How to Measure Anything, Finding the Value of “Intangibles in Business” Third Edition

How to Measure Anything, Finding the Value of “Intangibles in Business” Third Edition

Chapter 7 of How to Measure Anything, Finding the Value of “Intangibles in Business” Third Edition, is titled: Quantifying The Value of Information. Chapter 7 continues to build on the concepts of quantification and estimation presented in previous chapters. Chapter 7 and the idea that we can quantify the value of information is the centerpiece to Hubbard’s premise that we measure because measurement has value. Chapter 7 defines how to quantify the value of information.

Hubbard’s approach to quantifying the value of information begins with the concept of expected opportunity loss (EOL). Opportunity loss is the cost incurred if the wrong decision is made. The expected opportunity loss is calculated as the difference between the best decision and the average of the possible losses in the decisions based on the uncertainty.  The calculation uses a large sample of possible losses typically generated using often using a table or, in complex situations, a Monte Carlo Analysis.

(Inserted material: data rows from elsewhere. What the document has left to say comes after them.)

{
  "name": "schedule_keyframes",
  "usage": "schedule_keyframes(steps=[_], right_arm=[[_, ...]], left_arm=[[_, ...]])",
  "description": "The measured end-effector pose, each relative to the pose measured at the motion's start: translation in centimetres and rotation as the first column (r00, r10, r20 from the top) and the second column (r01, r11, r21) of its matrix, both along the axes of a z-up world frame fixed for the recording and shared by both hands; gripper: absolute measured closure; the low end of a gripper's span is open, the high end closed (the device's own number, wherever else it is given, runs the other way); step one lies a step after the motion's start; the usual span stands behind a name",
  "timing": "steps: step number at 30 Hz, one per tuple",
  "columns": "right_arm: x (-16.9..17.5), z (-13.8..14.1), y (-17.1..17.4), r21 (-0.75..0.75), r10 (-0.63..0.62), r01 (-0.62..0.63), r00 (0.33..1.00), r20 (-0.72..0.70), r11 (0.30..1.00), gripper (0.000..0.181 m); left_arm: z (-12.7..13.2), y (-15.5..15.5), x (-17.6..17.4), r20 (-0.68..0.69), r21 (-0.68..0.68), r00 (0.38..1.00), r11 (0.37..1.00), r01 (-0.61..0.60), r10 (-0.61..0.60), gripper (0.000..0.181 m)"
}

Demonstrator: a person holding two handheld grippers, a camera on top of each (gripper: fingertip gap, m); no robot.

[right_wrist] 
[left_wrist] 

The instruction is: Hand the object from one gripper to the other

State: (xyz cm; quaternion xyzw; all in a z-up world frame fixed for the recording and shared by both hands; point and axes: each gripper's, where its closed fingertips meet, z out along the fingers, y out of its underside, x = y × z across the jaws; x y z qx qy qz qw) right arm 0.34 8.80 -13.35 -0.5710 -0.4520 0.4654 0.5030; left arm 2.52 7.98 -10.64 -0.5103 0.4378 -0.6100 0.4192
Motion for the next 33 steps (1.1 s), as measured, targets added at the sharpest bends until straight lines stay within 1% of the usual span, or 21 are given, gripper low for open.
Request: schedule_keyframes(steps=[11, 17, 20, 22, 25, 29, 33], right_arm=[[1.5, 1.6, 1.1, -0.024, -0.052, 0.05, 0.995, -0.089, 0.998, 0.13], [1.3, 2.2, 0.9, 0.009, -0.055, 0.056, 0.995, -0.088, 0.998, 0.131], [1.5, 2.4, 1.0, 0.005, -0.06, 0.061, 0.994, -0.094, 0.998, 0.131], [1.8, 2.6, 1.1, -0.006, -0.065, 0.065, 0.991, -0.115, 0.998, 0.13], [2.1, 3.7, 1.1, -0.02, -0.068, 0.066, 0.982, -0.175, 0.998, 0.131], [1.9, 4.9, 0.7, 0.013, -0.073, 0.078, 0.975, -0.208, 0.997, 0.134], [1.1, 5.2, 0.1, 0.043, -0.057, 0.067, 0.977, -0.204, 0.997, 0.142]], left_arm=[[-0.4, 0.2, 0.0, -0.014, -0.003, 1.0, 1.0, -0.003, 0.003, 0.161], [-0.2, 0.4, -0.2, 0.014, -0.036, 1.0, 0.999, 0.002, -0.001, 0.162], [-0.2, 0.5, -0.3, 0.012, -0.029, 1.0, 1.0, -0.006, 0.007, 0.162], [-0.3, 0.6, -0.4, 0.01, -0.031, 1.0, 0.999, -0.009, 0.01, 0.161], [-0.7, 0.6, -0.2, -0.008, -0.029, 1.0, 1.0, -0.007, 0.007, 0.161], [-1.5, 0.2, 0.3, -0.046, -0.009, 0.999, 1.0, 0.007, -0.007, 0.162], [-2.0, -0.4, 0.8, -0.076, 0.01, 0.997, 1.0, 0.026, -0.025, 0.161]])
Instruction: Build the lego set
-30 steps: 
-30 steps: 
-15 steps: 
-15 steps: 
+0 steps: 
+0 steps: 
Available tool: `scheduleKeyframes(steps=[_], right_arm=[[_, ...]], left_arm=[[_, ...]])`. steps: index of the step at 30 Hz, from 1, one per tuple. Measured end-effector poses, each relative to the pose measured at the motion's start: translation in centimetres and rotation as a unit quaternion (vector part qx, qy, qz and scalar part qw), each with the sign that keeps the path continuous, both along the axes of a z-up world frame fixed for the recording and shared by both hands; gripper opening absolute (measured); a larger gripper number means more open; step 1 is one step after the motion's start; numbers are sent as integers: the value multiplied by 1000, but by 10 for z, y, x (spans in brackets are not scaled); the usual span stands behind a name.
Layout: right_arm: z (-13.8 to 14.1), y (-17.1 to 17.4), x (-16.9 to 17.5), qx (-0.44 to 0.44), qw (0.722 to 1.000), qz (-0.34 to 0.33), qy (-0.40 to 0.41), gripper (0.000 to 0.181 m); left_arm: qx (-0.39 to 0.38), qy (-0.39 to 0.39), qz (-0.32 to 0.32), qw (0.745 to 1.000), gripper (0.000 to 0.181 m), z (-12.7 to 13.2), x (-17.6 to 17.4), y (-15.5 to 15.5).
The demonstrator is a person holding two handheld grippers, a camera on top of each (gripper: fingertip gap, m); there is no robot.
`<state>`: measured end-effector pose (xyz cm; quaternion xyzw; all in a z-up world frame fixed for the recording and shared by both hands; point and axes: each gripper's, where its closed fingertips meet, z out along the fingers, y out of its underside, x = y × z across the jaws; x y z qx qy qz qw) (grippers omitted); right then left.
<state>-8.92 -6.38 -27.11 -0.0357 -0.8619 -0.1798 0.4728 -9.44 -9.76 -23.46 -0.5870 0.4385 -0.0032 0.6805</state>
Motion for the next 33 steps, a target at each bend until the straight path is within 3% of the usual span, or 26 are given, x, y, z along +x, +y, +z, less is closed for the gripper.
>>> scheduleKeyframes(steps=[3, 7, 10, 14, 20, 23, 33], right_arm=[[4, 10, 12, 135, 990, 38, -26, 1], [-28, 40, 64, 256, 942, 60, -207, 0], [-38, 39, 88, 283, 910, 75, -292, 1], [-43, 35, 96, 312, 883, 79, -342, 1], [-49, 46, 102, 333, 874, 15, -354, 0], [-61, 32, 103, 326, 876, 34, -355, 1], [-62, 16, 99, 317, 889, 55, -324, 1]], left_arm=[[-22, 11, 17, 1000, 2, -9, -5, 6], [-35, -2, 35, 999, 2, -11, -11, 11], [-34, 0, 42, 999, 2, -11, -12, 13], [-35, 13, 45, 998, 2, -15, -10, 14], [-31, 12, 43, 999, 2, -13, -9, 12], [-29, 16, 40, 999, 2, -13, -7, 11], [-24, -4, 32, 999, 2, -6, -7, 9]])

Here is a simple EOL example:

Scenario:  A neighbor is considering investing $50,000 dollars in home improvements so they can list their house for $200,000 more than it currently can be sold for.  Realtors have indicated that there is a well calibrated 60% chance the investment would pay off.

 

Variable House Sells Higher Price House Sell at Lower Price
Chance of Outcome 60% 40%
Impact if improvements are made +$200,000 -$50,000
Impact if improvements are not made $0 $0
Expected Opportunity Loss $120,000

EOL if improvement not made.

$20,000

EOL if improvement made.

In the example, the EOL if the improvements are not made and the house can have been sold at the higher price, we have an expected opportunity loss of $120,000. Alternately, the EOL if we made the investment and the house sells at the lower price is $20,000 (40% * absolute value of (-$50,000). If we could improve our knowledge of the possible outcome that information would have a value because we would make a better decision.  We can begin to understand the value of additional information in this example if we could know that the real chance of outcomes was a 90% chance of selling the house at the higher price if the improvements were made? The EOL of making the improvement and not selling at higher amount is now $50,000 * 10% or $5,000. Measurements that reduce the uncertainty in the outcome of a decision with economic consequences has a value.  A reduction in uncertainty reduces the EOL by increasing the chance of a better decision. In this simple example, the impact in EOL is called the expected value of information (EVI), and is calculated by subtracting the initial EOL before measurement and the EOL after (this is also known as the expected value of perfect information – EVPI).  In the example, the EVI is $15,000.

Unfortunately, most decisions aren’t as simple.  Instead of precise levels of uncertainty, we are often confronted by ranges of possible outcomes.  In these circumstances, we need to establish a probability distribution of outcomes (Monte Carlo) from which we could calculate the EOL for each point on the distribution (or slice of the distribution).  The EVPI would be calculated by adding all of the EOLs calculated.  Conceptually this is a fairly straightforward; however, the statistics can be quite daunting . . .so use a spreadsheet and formulas or a tool to do the calculations.

There are numerous other scenarios that can make finding EOLs and EVPIs more complicated. However, most if not all of them leverage the same basic fundamental even if they require more computing power than a ten key calculator.  Tools and spreadsheets remove a lot of the mathematical burden required to generate EOLs and EVPIs.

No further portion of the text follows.